Dan bila tidak juga membaik dalam kurun waktu 28 hari maka sebaiknya segera kembali ke dokter untuk dilakukan pengecekan kembali. Untuk penggunaanya pada balita, anak anak maupun lansia, maka dokter akan menghitung ulang berapa dosis yang tepat digunakan sesuai usia si pasien itu sendiri.
Efek samping menggunakan Tobramycin
Layaknya obat lainnya, penggunaan tobramycin kepada setiap pasien tentunya membawa efek samping yang berbeda beda. Namun secara umum efek samping penggunaan obat jenis tobramycin ialah munculnya iritasi pada mata, rasa sakit atau iritasi pada area yang disuntik (bila tobramycin diberikan kepada pasien dalam bentuk suntikan).
Kadang ditemukan pasien yang juga matanya menjadi memerah dan berair disertai kelopak mata yang suka terasa gatal.
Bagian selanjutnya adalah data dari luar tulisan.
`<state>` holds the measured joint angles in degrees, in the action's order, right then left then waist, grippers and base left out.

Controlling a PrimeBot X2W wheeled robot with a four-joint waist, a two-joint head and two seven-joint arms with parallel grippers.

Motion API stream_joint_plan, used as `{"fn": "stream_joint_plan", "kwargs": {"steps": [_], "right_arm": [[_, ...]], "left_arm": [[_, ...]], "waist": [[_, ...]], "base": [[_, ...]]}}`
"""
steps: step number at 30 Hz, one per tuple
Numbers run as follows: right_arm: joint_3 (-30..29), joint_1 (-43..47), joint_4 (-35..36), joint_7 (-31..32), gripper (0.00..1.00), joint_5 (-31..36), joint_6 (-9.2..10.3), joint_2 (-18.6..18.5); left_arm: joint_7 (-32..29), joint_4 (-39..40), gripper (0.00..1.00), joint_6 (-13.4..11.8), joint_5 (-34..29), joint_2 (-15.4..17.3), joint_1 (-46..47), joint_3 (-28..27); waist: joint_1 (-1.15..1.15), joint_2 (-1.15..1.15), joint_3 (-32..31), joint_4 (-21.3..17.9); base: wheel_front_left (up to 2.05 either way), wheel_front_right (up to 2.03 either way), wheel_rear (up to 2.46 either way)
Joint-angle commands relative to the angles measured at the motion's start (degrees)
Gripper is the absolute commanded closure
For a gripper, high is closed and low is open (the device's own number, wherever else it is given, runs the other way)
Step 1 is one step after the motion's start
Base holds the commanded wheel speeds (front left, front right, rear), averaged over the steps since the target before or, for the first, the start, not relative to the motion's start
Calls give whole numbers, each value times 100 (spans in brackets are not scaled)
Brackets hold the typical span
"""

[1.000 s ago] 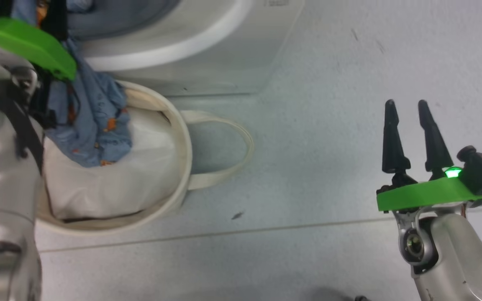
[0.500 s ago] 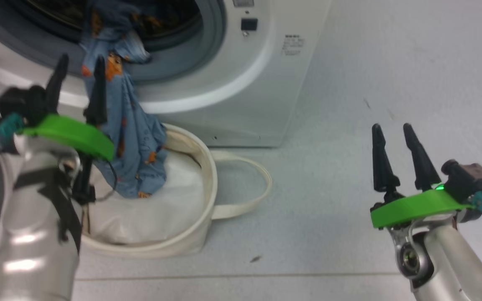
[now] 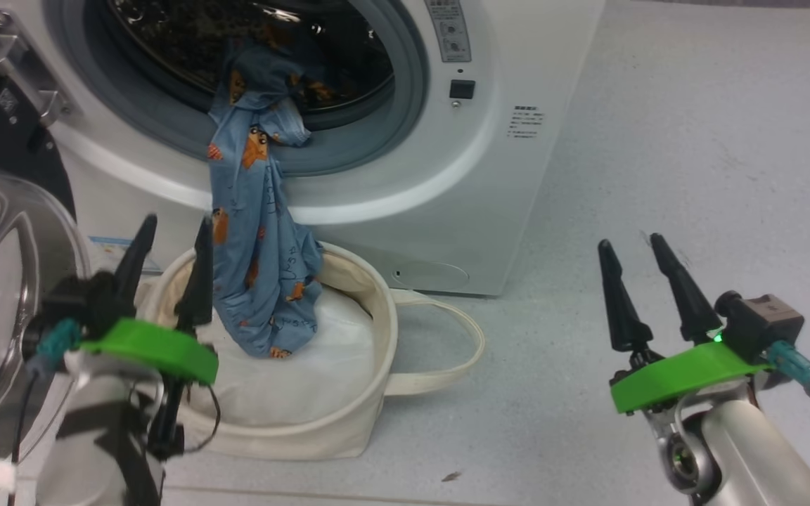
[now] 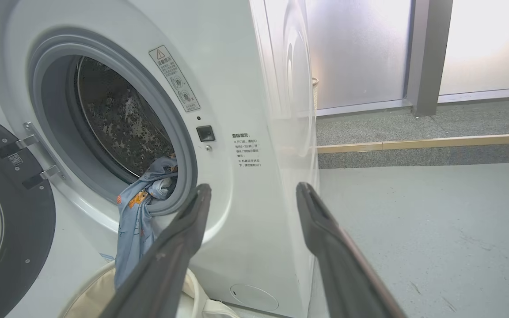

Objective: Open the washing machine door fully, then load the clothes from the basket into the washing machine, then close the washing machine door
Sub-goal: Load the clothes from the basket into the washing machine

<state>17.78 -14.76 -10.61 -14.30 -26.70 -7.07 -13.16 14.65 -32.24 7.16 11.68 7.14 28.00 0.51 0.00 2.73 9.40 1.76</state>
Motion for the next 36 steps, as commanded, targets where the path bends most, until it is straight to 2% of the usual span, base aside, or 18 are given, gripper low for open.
{"fn": "stream_joint_plan", "kwargs": {"steps": [1,9,36], "right_arm": [[39,16,173,-70,0,58,-42,-66],[-276,179,151,-70,0,625,-42,-90],[-290,317,316,-70,0,679,-42,-1]], "left_arm": [[34,236,0,31,-29,159,-38,-251],[35,427,0,32,-54,68,-482,-526],[35,392,0,33,4,-81,-632,-639]], "waist": [[0,0,-23,48],[0,0,-148,225],[0,0,-19,201]], "base": [[0,0,0],[0,0,0],[0,0,0]]}}
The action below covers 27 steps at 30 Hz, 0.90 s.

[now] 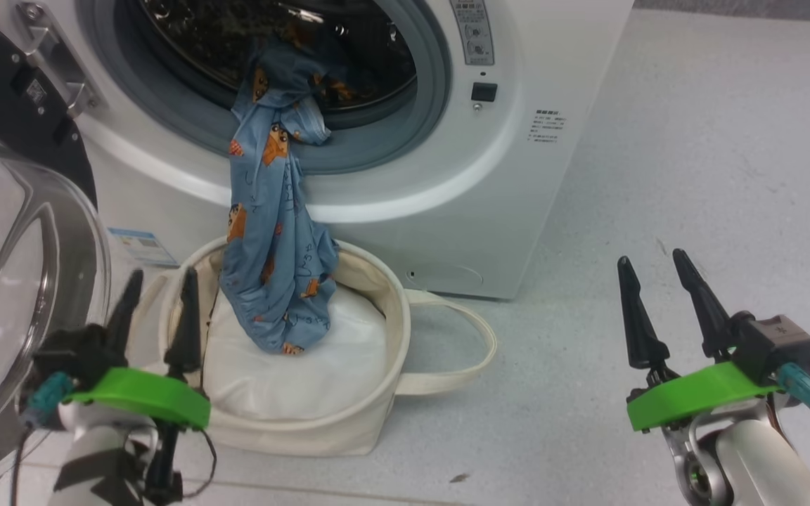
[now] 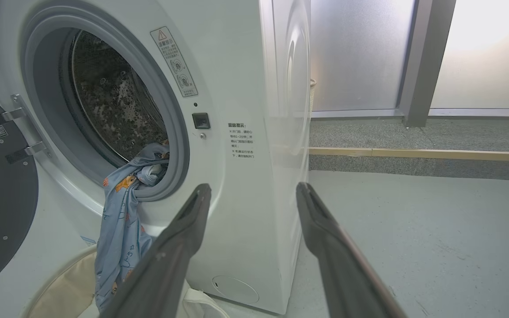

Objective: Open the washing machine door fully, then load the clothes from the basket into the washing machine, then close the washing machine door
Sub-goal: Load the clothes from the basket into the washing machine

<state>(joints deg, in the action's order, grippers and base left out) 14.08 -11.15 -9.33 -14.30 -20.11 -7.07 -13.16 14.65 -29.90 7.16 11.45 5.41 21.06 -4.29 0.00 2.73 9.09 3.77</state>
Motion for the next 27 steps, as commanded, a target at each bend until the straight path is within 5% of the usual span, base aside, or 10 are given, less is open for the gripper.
{"fn": "stream_joint_plan", "kwargs": {"steps": [1,14,27], "right_arm": [[84,-56,194,-70,0,17,-42,3],[129,-372,295,-70,0,179,-42,6],[-87,-761,801,-70,0,519,-42,7]], "left_arm": [[35,43,0,33,40,93,56,-120],[35,-2292,0,33,331,399,687,790],[35,-3134,0,33,518,734,1855,1289]], "waist": [[0,0,43,-4],[0,0,744,-360],[0,0,2149,-828]], "base": [[0,0,0],[0,0,0],[0,0,0]]}}
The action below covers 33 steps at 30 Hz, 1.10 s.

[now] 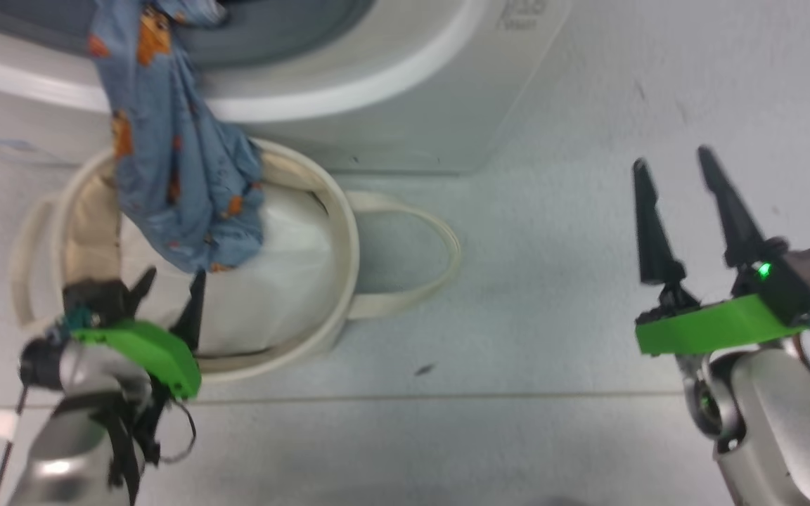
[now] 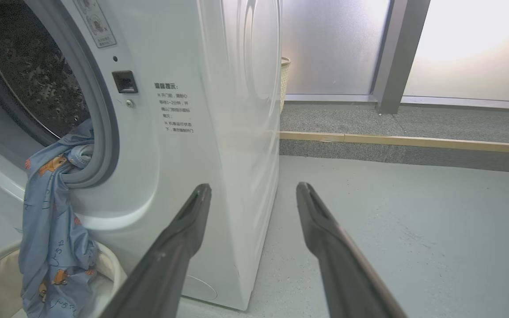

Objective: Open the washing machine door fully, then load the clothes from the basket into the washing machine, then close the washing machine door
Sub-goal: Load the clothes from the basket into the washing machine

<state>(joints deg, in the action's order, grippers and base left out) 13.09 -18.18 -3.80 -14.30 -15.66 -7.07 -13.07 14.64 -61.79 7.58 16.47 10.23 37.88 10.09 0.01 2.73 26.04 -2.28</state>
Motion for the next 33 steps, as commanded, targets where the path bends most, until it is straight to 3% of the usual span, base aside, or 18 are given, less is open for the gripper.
{"fn": "stream_joint_plan", "kwargs": {"steps": [1,14,28,29,30,31,33], "right_arm": [[-30,-76,303,-70,0,102,-42,11],[-388,-103,863,-70,0,476,-42,196],[-520,8,1058,-70,0,613,-42,303],[-519,7,1056,-70,0,612,-42,303],[-519,5,1053,-70,0,612,-42,302],[-522,3,1051,-70,0,611,-42,301],[-537,4,1041,-70,0,611,-42,301]], "left_arm": [[36,42,0,-9,5,279,270,-149],[36,-364,0,-37,-168,529,1442,-183],[36,-464,0,-13,-190,598,2105,-97],[36,-451,11,-13,-210,610,2111,-83],[36,-439,85,-13,-220,625,2112,-81],[36,-444,100,-12,-216,633,2112,-95],[36,-453,100,-29,-198,648,2125,-146]], "waist": [[-1,0,576,-249],[-1,0,1815,-357],[-1,0,2114,-359],[-1,0,2106,-364],[-1,0,2097,-368],[-1,0,2087,-369],[-1,0,2071,-354]], "base": [[0,0,0],[0,0,0],[0,0,0],[0,0,0],[0,0,0],[0,0,0],[0,0,0]]}}
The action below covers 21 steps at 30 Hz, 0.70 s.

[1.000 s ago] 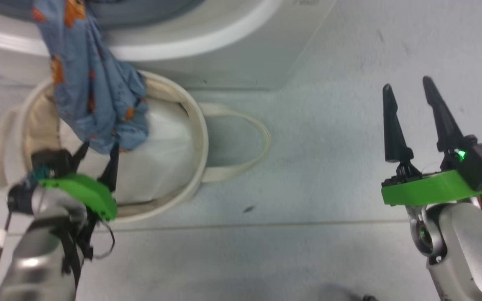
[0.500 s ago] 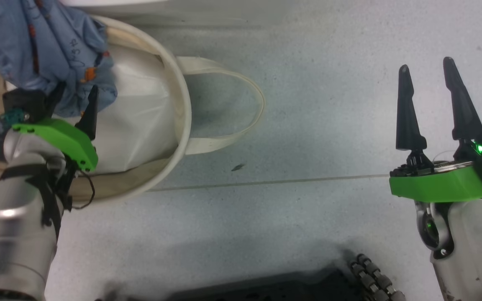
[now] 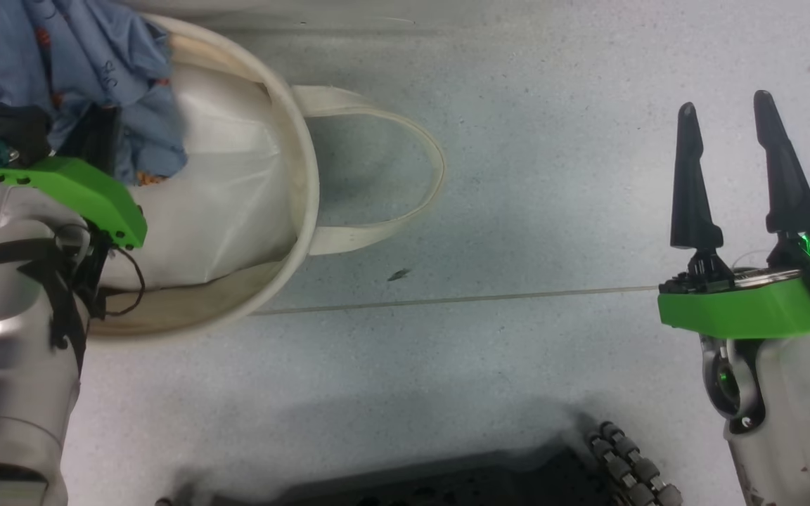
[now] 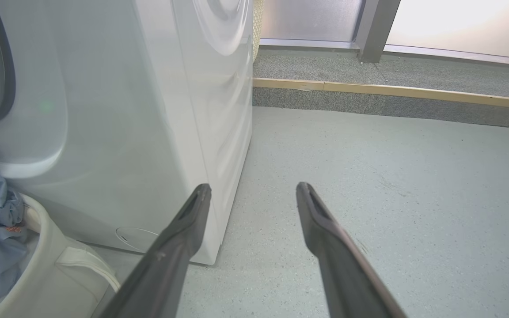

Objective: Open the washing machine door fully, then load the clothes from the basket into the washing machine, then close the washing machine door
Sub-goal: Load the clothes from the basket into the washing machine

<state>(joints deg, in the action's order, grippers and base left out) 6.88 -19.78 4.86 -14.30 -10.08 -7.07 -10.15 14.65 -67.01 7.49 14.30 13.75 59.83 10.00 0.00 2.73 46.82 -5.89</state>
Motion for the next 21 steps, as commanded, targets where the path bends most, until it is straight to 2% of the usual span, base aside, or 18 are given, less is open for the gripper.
{"fn": "stream_joint_plan", "kwargs": {"steps": [1,4,9,14,21], "right_arm": [[78,166,166,-70,0,51,-42,10],[69,170,127,-70,0,24,-42,11],[145,102,36,-70,0,-82,-42,45],[245,74,-219,-70,0,-263,-42,103],[388,58,-471,-70,0,-496,-42,179]], "left_arm": [[35,69,100,-52,35,297,-71,-175],[35,162,100,-127,92,277,-108,-310],[35,756,100,-90,196,330,-400,-638],[35,1703,100,-37,-26,303,-835,-760],[35,2639,100,-14,-259,349,-1017,-904]], "waist": [[0,0,-26,22],[0,0,-119,79],[0,0,-391,106],[0,0,-825,197],[0,0,-1407,158]], "base": [[0,0,0],[0,0,0],[0,0,0],[0,0,0],[0,0,0]]}}
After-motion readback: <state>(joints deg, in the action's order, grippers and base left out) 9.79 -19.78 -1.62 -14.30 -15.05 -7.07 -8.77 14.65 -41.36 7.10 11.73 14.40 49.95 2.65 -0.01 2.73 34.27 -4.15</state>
Mual, muntah, sakit perut dan demam juga dapat menjadi salah satu gejala umum bagi para pasien yang menerima obat tobramycin dalam tubuh mereka.
Banyak pasien yang juga mengeluhkan efek samping penggunaan obat tobramycin seperti bersin bersin, hidung mampet dan berair, munculnya dahak serta adanya perubahan suara seperti gejala seseorang terkena influenza.
Peringatan dalam pengunaan obat Tobramycin
Untuk ibu hamil dan menyusui, belum pernah dilakukan penelitan mengenai resiko penggunaan tobramycin bagi janin yang sedang dikandung ataupun mengenai ASI saat sedang menyusui.
Konsultasikan keadaan mu kepada team dokter sebelum menggunakan obat tobramycin dengan cara memberitahukan ke dokter bahwa kamu sedang mengandung ataupun menyusui.
Selain itu selalu ingat untuk memberitahukan dokter mengenai alergi yang ada pada tubuhmu serta riwayat penyakitmu sebelum dokter meresepkan obat tobramycin karena para pasien dengan riwayat penyakit kelainan neuromuskular, seperti myasthenia gravis dan penyakit Parkinson , penyakit asma, alergi sulfit, penderita luka bakar, penderita penyakit ginjal dan saraf serta pasien cystic fibrosis dikhawatirkan akan mengalami interaksi kimia obat dalam tubuhnya bila menggunakan obat tobramycin dalam tubuhnya.
Untuk itu selalu konsultasikan terlebih dahulu mengenai kondisi kesehatanmu kepada para dokter sebelum memutuskan menggunakan obat tobramycin dan selalu ikuti dosis yang dokter berikan karena dengan menambahkan dosis tidak akan mempercepat proses penyembuhan dan bisa membuatmu terkena overdosis.